Dataset entries:
▽
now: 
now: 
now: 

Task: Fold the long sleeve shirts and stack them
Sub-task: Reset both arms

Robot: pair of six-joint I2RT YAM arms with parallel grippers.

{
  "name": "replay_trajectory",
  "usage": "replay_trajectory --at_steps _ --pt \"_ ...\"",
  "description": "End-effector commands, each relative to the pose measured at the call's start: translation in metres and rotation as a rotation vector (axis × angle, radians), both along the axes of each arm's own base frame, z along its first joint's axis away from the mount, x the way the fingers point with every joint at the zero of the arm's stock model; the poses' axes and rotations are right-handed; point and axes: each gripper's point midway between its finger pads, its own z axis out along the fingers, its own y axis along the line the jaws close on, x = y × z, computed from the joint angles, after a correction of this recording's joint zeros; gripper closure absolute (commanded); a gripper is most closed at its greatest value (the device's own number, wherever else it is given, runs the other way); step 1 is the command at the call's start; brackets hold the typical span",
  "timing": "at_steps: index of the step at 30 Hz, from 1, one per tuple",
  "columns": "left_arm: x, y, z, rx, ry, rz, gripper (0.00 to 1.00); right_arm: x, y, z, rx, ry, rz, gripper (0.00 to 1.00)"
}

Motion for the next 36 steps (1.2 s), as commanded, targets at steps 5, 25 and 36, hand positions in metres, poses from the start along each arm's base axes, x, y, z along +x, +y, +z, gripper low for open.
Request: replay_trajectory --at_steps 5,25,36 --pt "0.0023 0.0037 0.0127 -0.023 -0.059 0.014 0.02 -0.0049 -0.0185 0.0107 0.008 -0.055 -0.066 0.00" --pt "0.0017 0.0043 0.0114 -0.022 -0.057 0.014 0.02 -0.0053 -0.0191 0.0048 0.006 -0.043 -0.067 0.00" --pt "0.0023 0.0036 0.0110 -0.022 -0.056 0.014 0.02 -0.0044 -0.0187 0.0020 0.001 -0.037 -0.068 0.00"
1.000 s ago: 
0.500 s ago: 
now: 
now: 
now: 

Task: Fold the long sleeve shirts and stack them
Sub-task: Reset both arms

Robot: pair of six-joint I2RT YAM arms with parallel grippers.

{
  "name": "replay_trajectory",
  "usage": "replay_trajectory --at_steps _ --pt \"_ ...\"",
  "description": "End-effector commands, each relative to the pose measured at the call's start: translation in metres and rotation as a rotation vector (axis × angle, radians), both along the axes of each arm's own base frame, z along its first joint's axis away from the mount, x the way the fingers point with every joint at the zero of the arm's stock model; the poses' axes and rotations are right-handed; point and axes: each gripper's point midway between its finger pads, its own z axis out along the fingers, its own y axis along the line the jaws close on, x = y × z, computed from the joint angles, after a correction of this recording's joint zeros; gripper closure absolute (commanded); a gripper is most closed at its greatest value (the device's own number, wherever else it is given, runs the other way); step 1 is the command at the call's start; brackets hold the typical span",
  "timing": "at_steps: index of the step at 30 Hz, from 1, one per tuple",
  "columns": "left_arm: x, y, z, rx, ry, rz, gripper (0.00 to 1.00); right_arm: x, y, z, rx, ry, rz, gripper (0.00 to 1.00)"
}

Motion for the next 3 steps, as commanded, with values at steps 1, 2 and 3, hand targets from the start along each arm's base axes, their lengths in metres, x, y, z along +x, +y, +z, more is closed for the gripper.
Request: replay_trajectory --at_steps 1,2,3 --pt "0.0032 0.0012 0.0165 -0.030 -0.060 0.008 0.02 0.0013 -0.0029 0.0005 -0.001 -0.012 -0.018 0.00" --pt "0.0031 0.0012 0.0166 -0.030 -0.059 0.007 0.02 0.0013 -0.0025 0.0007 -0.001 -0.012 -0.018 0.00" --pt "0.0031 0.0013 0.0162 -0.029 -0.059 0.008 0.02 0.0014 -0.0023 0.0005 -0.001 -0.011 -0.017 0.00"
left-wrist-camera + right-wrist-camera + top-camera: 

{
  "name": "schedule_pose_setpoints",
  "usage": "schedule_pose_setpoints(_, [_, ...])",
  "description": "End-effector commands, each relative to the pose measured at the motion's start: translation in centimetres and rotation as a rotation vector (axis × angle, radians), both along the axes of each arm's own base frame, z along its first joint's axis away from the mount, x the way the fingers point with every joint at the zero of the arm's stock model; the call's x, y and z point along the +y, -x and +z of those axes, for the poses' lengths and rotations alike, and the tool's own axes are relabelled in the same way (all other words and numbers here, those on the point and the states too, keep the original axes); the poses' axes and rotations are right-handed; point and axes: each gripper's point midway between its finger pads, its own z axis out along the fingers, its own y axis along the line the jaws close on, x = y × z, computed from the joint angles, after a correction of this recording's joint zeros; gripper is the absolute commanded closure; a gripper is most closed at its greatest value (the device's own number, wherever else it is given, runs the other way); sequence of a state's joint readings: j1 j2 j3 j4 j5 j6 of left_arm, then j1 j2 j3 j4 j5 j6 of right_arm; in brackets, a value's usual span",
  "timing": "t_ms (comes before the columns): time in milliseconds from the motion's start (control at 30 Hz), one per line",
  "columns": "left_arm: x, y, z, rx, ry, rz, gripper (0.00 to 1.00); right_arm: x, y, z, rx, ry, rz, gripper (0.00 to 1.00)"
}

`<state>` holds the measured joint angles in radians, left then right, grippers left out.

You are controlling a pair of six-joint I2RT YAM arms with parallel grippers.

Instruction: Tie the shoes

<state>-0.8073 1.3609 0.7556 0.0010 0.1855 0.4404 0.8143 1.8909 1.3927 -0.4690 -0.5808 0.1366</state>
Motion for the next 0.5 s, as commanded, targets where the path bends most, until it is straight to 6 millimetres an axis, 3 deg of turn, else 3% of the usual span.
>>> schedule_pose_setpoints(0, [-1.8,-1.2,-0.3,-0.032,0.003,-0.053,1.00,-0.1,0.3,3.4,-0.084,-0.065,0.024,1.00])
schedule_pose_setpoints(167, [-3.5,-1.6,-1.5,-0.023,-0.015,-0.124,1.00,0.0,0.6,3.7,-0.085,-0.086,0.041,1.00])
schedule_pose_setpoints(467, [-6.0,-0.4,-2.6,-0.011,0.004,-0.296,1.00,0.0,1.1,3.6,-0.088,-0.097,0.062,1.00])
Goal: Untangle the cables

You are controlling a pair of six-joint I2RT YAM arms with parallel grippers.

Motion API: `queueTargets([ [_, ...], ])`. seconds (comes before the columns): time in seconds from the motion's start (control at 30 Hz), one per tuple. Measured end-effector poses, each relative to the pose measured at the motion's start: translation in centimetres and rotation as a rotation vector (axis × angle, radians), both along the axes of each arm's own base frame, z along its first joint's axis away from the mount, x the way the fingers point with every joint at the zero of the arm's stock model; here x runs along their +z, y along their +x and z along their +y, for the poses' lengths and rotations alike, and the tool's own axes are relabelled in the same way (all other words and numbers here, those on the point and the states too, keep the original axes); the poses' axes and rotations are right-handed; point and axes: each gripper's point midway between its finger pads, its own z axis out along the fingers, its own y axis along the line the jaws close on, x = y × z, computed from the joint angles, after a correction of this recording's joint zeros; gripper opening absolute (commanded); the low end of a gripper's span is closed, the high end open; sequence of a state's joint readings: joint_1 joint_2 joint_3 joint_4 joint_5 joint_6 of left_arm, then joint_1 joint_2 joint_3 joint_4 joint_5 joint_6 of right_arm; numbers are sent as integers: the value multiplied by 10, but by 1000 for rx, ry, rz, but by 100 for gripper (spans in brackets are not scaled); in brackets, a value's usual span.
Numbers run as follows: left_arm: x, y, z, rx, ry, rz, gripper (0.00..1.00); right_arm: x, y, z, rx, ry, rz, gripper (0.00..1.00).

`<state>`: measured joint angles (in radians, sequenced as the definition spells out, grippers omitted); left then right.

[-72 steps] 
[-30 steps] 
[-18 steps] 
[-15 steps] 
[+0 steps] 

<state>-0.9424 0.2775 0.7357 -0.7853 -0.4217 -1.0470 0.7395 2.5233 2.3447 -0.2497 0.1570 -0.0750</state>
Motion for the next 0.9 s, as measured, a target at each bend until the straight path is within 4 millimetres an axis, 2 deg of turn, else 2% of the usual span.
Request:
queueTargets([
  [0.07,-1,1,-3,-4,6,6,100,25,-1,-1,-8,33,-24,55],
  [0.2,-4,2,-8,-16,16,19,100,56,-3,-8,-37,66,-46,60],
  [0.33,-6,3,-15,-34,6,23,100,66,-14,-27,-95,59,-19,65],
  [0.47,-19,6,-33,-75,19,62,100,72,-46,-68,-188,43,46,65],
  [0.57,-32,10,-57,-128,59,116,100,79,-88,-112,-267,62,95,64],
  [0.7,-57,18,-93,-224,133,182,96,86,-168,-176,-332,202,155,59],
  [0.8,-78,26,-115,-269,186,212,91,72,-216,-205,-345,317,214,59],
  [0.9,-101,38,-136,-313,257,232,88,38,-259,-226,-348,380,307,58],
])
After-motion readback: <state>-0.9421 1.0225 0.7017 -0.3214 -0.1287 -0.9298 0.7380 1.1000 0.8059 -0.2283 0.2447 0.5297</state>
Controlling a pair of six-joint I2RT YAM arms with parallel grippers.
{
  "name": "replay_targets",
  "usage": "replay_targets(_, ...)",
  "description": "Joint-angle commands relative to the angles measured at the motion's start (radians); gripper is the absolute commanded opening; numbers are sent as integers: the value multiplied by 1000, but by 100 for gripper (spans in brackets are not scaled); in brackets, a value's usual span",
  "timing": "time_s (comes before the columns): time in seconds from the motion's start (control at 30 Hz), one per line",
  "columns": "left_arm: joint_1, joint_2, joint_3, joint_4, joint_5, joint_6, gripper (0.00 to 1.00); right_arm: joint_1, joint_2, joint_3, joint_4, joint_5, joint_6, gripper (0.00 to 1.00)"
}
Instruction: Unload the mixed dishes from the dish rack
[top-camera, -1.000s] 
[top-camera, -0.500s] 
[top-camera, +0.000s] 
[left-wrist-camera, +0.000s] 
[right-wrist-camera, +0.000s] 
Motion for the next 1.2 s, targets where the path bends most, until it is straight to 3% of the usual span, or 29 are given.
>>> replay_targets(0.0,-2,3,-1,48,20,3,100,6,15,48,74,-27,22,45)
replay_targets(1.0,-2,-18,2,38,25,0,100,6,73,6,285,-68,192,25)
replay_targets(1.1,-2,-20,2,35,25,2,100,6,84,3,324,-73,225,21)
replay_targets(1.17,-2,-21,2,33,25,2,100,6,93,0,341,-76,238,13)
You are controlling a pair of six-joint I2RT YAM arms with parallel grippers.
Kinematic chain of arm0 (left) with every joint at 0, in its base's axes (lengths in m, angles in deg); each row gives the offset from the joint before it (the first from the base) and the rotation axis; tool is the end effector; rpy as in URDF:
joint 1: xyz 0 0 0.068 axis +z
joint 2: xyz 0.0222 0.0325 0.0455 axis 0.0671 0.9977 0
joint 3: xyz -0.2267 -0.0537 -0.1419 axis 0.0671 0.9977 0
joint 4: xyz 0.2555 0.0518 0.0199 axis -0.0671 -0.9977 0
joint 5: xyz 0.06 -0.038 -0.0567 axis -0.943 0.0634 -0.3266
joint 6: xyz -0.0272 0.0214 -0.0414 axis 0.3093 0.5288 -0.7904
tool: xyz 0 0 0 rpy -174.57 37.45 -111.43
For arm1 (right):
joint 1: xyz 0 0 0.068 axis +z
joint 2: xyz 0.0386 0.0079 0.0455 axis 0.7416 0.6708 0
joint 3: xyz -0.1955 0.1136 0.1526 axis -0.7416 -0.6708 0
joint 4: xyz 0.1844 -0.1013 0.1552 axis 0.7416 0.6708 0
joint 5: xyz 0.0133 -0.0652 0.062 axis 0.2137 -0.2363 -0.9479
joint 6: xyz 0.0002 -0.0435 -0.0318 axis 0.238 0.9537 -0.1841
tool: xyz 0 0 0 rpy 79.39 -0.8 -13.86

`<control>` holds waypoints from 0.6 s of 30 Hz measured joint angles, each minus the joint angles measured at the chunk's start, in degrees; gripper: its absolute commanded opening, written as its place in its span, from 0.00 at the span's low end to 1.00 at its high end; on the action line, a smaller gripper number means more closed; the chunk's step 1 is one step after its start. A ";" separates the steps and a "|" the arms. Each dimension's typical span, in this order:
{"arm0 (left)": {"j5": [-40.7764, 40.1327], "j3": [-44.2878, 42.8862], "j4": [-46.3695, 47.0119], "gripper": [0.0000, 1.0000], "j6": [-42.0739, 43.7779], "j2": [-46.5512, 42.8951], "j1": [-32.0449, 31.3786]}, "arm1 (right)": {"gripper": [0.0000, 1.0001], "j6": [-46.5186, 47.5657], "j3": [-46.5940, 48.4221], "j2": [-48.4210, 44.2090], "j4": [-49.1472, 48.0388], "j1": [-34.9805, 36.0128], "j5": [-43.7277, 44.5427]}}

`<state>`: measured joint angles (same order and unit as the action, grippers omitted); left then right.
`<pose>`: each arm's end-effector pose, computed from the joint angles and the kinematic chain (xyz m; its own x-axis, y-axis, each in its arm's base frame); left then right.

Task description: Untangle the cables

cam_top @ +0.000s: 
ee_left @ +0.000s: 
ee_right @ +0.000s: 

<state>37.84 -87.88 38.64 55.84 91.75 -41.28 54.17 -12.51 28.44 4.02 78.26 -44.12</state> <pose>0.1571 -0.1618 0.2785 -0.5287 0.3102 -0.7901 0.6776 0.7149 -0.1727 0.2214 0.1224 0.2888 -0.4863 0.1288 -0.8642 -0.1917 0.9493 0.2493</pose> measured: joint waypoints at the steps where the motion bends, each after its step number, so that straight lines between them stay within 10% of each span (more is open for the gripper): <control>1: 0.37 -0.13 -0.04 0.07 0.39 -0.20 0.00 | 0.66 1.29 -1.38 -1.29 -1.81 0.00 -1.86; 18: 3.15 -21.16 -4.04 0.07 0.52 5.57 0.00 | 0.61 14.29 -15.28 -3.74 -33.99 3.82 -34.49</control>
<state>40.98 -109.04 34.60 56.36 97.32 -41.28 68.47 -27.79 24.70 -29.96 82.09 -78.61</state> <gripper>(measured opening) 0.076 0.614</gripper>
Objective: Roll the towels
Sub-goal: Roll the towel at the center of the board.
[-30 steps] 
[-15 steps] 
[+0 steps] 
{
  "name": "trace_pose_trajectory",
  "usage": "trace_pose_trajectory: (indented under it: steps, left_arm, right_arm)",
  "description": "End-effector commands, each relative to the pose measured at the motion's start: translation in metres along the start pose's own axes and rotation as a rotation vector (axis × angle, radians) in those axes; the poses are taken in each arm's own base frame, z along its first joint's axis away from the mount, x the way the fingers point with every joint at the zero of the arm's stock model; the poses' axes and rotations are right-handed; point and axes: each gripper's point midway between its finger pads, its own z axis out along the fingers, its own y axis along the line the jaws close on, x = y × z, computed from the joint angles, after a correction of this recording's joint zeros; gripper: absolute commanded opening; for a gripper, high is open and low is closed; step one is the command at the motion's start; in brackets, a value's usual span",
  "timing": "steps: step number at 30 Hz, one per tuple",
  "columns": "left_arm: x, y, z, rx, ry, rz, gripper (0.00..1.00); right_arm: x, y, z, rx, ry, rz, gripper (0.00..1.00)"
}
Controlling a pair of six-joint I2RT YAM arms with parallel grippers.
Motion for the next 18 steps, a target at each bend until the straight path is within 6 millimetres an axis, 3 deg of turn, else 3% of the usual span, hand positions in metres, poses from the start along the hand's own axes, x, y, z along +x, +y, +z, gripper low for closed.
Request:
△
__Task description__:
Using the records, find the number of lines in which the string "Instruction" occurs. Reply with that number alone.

__Task response__:
2